Your assignment: Each record below is to be retyped exactly, with its pictures omitted.

[Stored items from a collection]
-- Opening Marker --
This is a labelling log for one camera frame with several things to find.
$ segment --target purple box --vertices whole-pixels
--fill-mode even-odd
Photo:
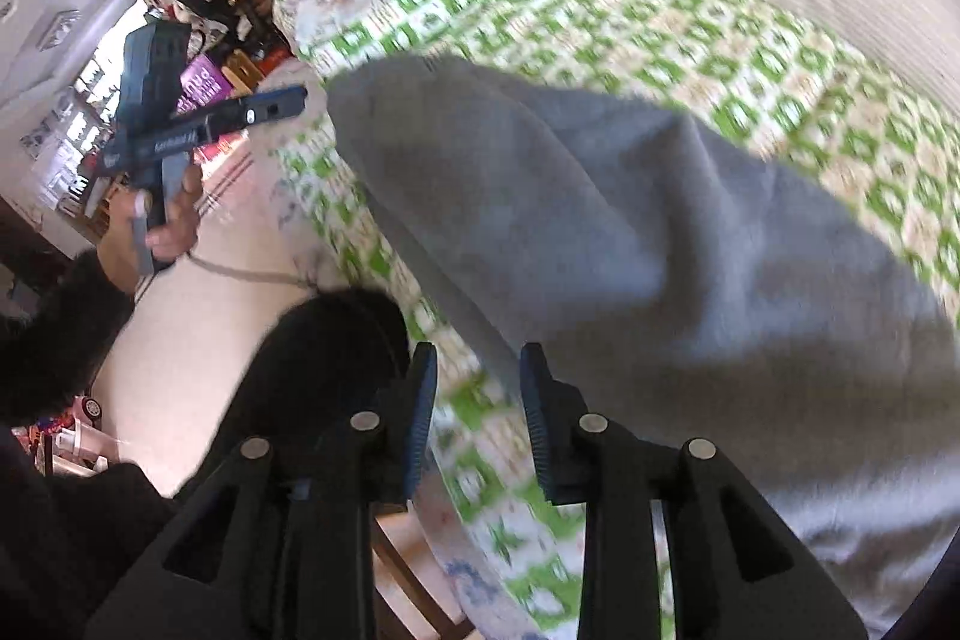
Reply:
[[[180,98],[176,100],[176,114],[185,115],[187,112],[193,112],[197,108],[197,105],[193,103],[191,98],[187,98],[186,95],[181,95]]]
[[[181,74],[181,85],[184,86],[184,95],[199,107],[223,101],[233,94],[229,80],[206,55],[193,59]]]

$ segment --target wooden chair leg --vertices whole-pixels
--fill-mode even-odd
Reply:
[[[392,544],[390,537],[387,537],[387,533],[385,533],[376,518],[373,519],[373,523],[371,524],[371,544],[373,545],[373,552],[375,552],[380,558],[380,561],[383,562],[387,571],[392,575],[397,585],[400,586],[400,589],[402,589],[403,593],[407,596],[407,599],[414,605],[414,608],[424,615],[426,621],[440,635],[440,640],[464,640],[464,638],[473,632],[473,624],[469,619],[464,617],[459,624],[455,624],[453,619],[440,607],[430,592],[426,590],[424,585],[416,577],[414,571],[410,569],[410,565],[403,560],[400,552],[397,551],[397,548]],[[387,610],[390,610],[389,605],[386,605],[386,602],[384,602],[379,594],[377,594],[377,598],[384,603]],[[392,614],[393,620],[400,622],[400,619],[392,613],[392,610],[390,610],[390,613]]]
[[[378,640],[416,640],[379,591],[373,593],[373,617],[376,618]]]

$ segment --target window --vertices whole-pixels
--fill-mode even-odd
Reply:
[[[70,122],[66,136],[80,152],[88,152],[100,138],[107,138],[120,103],[120,77],[123,74],[123,45],[128,33],[146,25],[147,4],[137,0],[123,13],[104,38],[93,57],[74,82],[80,100],[78,113]]]

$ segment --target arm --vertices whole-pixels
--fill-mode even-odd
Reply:
[[[157,258],[171,260],[193,247],[200,220],[194,202],[202,192],[200,170],[190,167],[184,190],[167,206],[168,223],[148,235]],[[0,323],[0,424],[59,413],[93,380],[133,314],[139,275],[131,218],[139,209],[138,194],[114,197],[104,239],[80,255],[40,314],[26,324]]]

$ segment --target metal screw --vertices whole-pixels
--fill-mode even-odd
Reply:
-- Closing Marker --
Worked solution:
This is a labelling log for one camera frame with several things to find.
$ segment --target purple box --vertices whole-pixels
--fill-mode even-odd
Photo:
Reply:
[[[180,98],[176,100],[176,114],[185,115],[187,112],[193,112],[197,108],[197,105],[193,103],[191,98],[187,98],[186,95],[181,95]]]
[[[181,74],[181,85],[184,86],[184,95],[199,107],[223,101],[233,94],[229,80],[206,55],[193,59]]]

$ segment --target wooden chair leg --vertices whole-pixels
--fill-mode even-odd
Reply:
[[[392,544],[390,537],[387,537],[387,533],[385,533],[376,518],[373,519],[373,523],[371,524],[371,544],[373,545],[373,552],[375,552],[380,558],[380,561],[383,562],[387,571],[392,575],[397,585],[400,586],[400,589],[402,589],[403,593],[407,596],[407,599],[414,605],[414,608],[424,615],[426,621],[440,635],[440,640],[464,640],[464,638],[473,632],[473,624],[469,619],[464,617],[459,624],[455,624],[453,619],[440,607],[430,592],[426,590],[424,585],[416,577],[414,571],[410,569],[410,565],[403,560],[400,552],[397,551],[397,548]],[[387,610],[390,610],[389,605],[386,605],[386,602],[384,602],[379,594],[377,594],[377,598],[384,603]],[[392,614],[393,620],[400,622],[400,619],[392,613],[392,610],[390,610],[390,613]]]
[[[378,640],[416,640],[379,591],[373,593],[373,617],[376,618]]]

$ segment --target window --vertices whole-pixels
--fill-mode even-odd
Reply:
[[[70,122],[66,136],[80,152],[88,152],[100,138],[107,138],[120,103],[120,77],[123,74],[123,45],[128,33],[146,25],[147,4],[137,0],[123,13],[104,38],[93,57],[74,82],[80,100],[78,113]]]

$ segment --target arm --vertices whole-pixels
--fill-mode even-odd
Reply:
[[[157,258],[171,260],[193,247],[200,220],[194,202],[202,192],[200,170],[190,167],[184,190],[167,206],[168,223],[148,235]],[[0,323],[0,424],[59,413],[93,380],[133,314],[139,275],[131,218],[139,209],[138,194],[114,197],[104,239],[80,255],[40,314],[26,324]]]

$ segment --target metal screw --vertices whole-pixels
--fill-mode even-odd
Reply:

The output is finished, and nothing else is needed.